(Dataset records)
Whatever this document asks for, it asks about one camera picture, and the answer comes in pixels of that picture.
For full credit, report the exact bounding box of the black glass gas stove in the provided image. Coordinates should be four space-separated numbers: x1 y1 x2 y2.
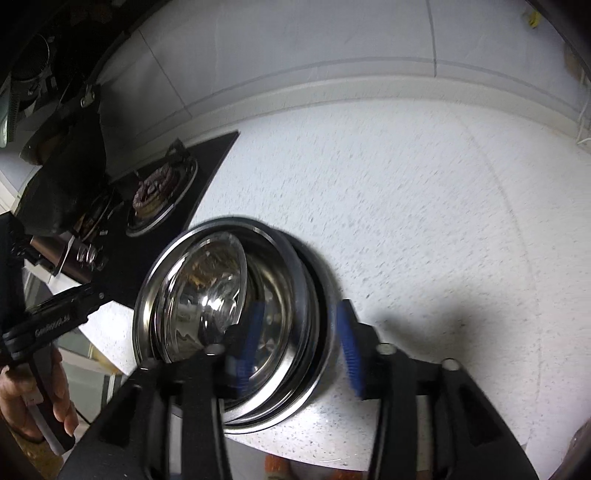
60 130 241 319

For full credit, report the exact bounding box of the brown cylindrical handle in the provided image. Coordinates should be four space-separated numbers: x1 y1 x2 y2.
29 235 75 278

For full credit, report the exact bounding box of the steel plate with white label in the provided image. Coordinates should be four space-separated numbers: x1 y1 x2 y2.
139 222 340 437

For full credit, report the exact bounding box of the small steel bowl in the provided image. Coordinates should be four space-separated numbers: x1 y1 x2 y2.
151 231 250 365

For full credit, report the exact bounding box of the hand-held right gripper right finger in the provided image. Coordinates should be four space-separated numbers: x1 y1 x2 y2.
336 299 541 480

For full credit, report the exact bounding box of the steel gas burner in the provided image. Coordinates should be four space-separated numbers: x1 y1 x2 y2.
74 189 122 245
126 141 199 238

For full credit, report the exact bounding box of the black wok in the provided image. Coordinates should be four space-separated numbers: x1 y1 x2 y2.
21 84 110 236

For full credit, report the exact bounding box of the person's left hand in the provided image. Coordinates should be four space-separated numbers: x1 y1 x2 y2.
0 346 80 445

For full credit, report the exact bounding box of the steel stove knob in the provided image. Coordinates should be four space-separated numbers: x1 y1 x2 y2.
76 244 105 271

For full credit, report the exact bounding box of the orange object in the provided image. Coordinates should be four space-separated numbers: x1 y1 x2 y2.
264 455 291 480

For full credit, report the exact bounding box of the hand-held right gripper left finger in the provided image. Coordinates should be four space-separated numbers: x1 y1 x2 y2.
58 300 267 480

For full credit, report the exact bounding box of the plain steel plate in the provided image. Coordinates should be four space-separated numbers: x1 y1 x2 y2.
133 217 324 425

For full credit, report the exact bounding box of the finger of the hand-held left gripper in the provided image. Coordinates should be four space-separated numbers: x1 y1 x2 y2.
25 282 106 325

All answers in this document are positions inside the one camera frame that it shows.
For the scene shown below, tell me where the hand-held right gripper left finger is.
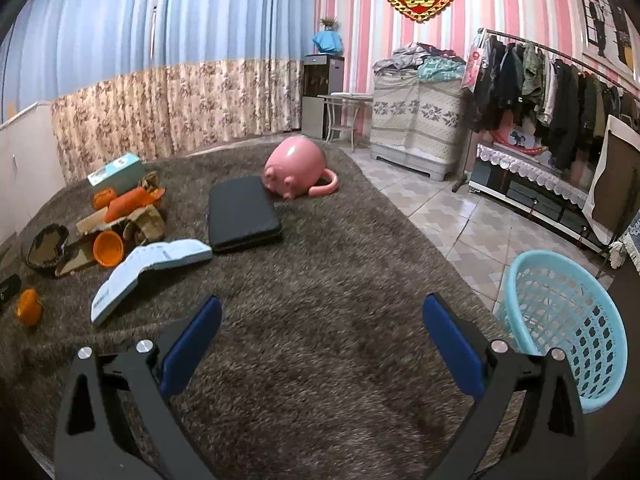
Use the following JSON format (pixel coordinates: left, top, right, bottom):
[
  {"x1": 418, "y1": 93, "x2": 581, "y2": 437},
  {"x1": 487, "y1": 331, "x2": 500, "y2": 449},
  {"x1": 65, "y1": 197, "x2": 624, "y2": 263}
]
[{"x1": 54, "y1": 295, "x2": 223, "y2": 480}]

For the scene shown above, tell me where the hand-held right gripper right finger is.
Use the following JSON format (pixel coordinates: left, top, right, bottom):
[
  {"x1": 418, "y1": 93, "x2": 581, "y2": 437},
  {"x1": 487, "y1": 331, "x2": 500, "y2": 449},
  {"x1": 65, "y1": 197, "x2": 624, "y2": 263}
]
[{"x1": 422, "y1": 292, "x2": 586, "y2": 480}]

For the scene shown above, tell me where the light blue plastic basket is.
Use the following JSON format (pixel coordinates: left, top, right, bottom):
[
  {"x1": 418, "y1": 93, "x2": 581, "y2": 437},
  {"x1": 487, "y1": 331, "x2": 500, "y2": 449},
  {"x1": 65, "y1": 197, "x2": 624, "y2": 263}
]
[{"x1": 492, "y1": 250, "x2": 627, "y2": 413}]

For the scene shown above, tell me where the brown snack packet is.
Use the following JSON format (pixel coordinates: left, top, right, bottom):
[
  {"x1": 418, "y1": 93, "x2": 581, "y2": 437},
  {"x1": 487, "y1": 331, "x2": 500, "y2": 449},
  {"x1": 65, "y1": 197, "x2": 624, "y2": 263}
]
[{"x1": 122, "y1": 204, "x2": 167, "y2": 243}]

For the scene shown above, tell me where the orange plastic wrapper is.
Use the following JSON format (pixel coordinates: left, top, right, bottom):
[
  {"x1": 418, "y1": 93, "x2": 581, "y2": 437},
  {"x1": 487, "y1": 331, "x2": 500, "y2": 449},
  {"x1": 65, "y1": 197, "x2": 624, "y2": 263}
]
[{"x1": 104, "y1": 186, "x2": 166, "y2": 223}]

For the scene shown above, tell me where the white open book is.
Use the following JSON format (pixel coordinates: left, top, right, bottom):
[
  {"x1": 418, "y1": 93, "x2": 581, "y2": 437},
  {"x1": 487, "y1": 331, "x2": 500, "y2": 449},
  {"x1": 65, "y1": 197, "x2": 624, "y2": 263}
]
[{"x1": 91, "y1": 239, "x2": 213, "y2": 326}]

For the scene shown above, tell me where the orange plastic cup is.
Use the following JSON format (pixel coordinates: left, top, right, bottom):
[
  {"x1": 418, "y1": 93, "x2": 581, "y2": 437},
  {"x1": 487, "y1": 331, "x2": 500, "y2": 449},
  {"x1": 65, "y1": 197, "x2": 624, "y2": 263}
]
[{"x1": 93, "y1": 230, "x2": 125, "y2": 267}]

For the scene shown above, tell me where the black flat case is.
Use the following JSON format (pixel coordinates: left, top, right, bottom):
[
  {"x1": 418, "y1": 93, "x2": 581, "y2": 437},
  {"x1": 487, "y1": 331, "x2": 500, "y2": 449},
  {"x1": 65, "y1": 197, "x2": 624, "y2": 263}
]
[{"x1": 207, "y1": 176, "x2": 283, "y2": 254}]

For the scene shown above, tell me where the flat cardboard piece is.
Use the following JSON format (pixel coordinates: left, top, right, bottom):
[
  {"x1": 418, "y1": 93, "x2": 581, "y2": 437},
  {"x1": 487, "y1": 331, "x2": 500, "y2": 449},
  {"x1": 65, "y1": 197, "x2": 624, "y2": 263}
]
[
  {"x1": 76, "y1": 207, "x2": 108, "y2": 236},
  {"x1": 54, "y1": 237, "x2": 108, "y2": 278}
]

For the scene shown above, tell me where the small orange ball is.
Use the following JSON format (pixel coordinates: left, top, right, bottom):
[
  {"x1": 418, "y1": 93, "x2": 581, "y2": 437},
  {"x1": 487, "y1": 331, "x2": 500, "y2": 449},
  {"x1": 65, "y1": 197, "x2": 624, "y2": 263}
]
[{"x1": 16, "y1": 287, "x2": 43, "y2": 327}]

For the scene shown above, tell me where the low stand with lace cloth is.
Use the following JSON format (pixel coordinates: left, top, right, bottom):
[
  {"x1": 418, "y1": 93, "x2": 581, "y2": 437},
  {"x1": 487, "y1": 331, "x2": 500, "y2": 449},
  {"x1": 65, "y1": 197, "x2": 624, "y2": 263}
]
[{"x1": 470, "y1": 142, "x2": 608, "y2": 251}]

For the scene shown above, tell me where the teal and white box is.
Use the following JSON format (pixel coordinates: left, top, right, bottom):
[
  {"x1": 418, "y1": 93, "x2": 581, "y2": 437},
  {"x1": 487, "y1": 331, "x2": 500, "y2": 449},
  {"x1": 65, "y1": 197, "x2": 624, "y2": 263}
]
[{"x1": 87, "y1": 153, "x2": 143, "y2": 196}]

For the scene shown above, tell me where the black flat object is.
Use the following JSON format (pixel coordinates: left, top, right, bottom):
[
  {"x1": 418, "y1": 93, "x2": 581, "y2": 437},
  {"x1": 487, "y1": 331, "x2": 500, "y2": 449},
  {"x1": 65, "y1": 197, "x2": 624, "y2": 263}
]
[{"x1": 0, "y1": 274, "x2": 22, "y2": 311}]

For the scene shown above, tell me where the pink pig-shaped mug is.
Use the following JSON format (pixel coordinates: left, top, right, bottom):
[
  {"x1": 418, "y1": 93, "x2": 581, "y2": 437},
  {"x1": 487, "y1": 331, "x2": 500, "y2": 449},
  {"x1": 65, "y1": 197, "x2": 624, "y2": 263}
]
[{"x1": 263, "y1": 136, "x2": 340, "y2": 202}]

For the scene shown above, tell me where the cloth-covered cabinet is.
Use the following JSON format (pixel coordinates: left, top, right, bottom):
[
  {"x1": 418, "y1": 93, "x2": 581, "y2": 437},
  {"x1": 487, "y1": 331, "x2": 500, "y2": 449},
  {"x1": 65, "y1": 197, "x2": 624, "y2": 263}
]
[{"x1": 370, "y1": 67, "x2": 473, "y2": 182}]

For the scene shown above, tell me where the row of hanging clothes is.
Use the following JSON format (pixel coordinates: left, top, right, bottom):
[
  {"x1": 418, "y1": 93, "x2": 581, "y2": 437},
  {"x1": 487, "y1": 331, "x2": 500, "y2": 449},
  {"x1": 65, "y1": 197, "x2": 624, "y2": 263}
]
[{"x1": 467, "y1": 35, "x2": 640, "y2": 171}]

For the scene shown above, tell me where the small side table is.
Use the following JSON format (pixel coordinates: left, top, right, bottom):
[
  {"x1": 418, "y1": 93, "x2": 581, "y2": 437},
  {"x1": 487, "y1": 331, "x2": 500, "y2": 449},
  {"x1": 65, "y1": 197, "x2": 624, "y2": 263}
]
[{"x1": 317, "y1": 92, "x2": 373, "y2": 151}]

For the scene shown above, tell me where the pink hanging bag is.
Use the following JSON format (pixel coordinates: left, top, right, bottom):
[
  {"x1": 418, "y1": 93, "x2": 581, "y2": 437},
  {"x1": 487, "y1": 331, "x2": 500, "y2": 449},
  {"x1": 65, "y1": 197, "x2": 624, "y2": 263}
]
[{"x1": 460, "y1": 35, "x2": 488, "y2": 92}]

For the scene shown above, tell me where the grey water dispenser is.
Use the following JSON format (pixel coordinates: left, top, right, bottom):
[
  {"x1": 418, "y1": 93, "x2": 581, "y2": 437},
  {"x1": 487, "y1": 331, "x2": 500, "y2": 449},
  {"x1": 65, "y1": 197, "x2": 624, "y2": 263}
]
[{"x1": 300, "y1": 53, "x2": 346, "y2": 138}]

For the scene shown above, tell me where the pile of folded clothes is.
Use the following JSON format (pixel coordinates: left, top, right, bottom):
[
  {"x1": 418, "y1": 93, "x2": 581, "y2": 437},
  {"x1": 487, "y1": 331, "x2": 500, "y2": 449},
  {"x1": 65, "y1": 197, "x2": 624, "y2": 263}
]
[{"x1": 372, "y1": 42, "x2": 468, "y2": 81}]

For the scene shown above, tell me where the blue and floral curtain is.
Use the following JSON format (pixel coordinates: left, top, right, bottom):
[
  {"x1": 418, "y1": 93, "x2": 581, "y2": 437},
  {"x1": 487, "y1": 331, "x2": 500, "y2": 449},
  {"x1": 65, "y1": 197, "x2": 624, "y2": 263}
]
[{"x1": 0, "y1": 0, "x2": 317, "y2": 183}]

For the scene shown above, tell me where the metal clothes rack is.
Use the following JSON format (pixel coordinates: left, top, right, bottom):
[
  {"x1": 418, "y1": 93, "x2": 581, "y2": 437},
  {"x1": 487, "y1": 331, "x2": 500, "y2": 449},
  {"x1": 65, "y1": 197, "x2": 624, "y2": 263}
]
[{"x1": 452, "y1": 27, "x2": 640, "y2": 193}]

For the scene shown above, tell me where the blue bag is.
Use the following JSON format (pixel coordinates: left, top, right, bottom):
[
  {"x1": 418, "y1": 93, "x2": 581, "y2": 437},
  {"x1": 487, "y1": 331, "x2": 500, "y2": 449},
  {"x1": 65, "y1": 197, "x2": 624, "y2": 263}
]
[{"x1": 312, "y1": 30, "x2": 343, "y2": 56}]

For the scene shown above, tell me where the brown board with white frame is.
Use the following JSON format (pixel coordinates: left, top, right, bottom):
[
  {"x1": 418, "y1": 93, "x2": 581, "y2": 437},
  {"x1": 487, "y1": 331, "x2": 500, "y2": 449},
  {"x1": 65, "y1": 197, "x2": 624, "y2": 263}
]
[{"x1": 585, "y1": 115, "x2": 640, "y2": 241}]

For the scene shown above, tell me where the black and white wall poster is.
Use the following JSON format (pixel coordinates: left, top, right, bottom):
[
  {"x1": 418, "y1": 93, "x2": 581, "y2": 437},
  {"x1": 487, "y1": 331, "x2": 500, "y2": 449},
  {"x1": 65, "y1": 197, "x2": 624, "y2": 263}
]
[{"x1": 575, "y1": 0, "x2": 636, "y2": 68}]

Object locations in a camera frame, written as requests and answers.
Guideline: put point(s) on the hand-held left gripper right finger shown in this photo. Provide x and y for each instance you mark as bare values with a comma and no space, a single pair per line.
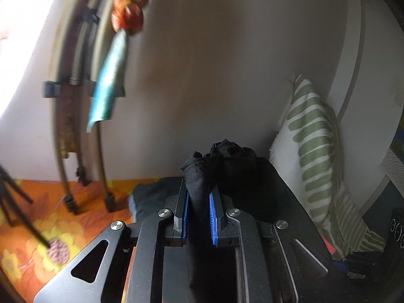
214,221

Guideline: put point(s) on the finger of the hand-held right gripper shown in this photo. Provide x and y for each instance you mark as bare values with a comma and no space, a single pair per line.
344,262

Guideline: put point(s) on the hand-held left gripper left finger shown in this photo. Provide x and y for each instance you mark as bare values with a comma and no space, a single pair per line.
186,210

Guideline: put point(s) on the black pants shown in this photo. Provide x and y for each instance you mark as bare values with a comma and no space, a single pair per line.
240,164

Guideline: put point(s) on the white green leaf pillow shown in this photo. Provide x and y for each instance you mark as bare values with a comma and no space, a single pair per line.
353,227
306,139

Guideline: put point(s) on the folded dark grey cloth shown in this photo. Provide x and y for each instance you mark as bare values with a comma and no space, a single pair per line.
151,195

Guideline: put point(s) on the black device with round dials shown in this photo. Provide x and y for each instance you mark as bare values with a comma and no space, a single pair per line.
398,227

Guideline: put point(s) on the orange floral blanket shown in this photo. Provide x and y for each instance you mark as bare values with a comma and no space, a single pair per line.
88,224

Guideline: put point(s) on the hanging ornament with teal tassel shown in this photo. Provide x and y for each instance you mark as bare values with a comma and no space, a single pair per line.
116,69

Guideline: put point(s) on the small black tripod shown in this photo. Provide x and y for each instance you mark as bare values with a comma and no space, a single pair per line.
22,192

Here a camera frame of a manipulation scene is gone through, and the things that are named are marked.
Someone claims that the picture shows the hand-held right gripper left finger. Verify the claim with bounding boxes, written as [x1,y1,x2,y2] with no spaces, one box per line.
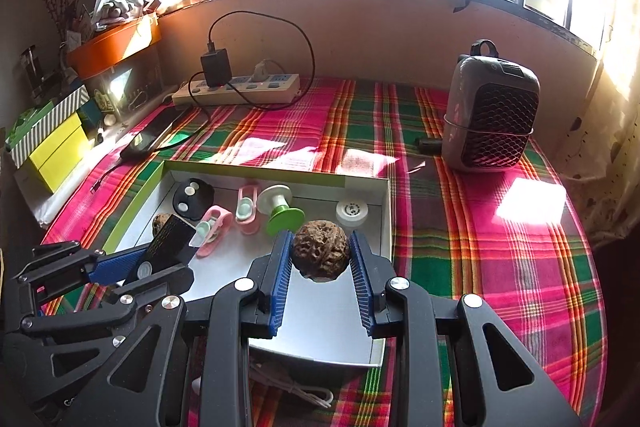
[65,229,293,427]

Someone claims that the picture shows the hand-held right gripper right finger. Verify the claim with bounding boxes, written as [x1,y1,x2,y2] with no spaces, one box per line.
[348,230,583,427]

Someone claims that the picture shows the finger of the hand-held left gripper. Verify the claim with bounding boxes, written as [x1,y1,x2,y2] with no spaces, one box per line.
[14,243,152,289]
[10,264,196,385]

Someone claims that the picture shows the black rectangular device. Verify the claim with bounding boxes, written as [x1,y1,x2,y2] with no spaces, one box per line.
[125,214,197,284]

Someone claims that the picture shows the large brown walnut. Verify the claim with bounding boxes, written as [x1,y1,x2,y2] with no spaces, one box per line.
[292,219,351,283]

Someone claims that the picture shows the small brown walnut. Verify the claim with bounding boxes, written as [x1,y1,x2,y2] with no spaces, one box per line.
[152,213,174,241]

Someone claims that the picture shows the green and white cardboard box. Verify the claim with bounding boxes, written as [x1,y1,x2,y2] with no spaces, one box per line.
[102,159,392,368]

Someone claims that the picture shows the green and white spool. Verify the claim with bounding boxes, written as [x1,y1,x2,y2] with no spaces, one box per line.
[258,184,305,236]

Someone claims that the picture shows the pink and mint clip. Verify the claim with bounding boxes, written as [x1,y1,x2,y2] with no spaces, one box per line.
[192,205,235,258]
[235,184,261,235]

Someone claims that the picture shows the black round disc white dots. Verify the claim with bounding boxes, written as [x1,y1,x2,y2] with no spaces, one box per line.
[172,178,215,222]

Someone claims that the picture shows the white plastic sheet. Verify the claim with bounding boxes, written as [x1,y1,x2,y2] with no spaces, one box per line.
[30,189,67,228]

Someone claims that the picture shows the plaid cloth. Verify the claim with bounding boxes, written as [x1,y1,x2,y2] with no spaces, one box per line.
[40,77,608,427]

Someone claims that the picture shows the black phone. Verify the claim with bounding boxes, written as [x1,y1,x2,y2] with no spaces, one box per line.
[121,106,188,158]

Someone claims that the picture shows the teal small box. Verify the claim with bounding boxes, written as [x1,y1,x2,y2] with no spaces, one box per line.
[77,99,102,128]

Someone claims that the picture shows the striped box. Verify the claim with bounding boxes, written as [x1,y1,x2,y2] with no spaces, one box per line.
[5,84,91,168]

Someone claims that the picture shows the white power strip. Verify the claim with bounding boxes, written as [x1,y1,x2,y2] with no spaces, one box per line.
[172,73,301,108]

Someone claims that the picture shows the grey portable heater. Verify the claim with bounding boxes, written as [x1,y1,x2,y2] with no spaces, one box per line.
[441,39,542,172]

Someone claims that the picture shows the orange planter box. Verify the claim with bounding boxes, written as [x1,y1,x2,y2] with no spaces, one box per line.
[66,17,163,80]

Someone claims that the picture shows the black charger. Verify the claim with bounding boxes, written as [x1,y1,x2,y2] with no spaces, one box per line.
[201,48,232,88]

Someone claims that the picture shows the cream dotted curtain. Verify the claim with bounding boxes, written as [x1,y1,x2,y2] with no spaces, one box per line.
[560,0,640,248]

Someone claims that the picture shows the black phone cable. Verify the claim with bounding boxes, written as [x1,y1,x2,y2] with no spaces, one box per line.
[90,152,132,196]

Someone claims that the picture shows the white cable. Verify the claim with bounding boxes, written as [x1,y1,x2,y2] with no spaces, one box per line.
[250,354,335,409]

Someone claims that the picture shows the black charger cable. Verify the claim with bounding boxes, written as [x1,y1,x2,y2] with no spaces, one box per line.
[187,11,317,112]

§ Task to carry out:
Whenever the string "document" turns up in a line of the data, copy that line.

§ Reply:
Whatever this document asks for, it asks about one camera picture, and the answer comes in pixels of that picture.
All answers in this document are positions inside the one camera frame that it shows.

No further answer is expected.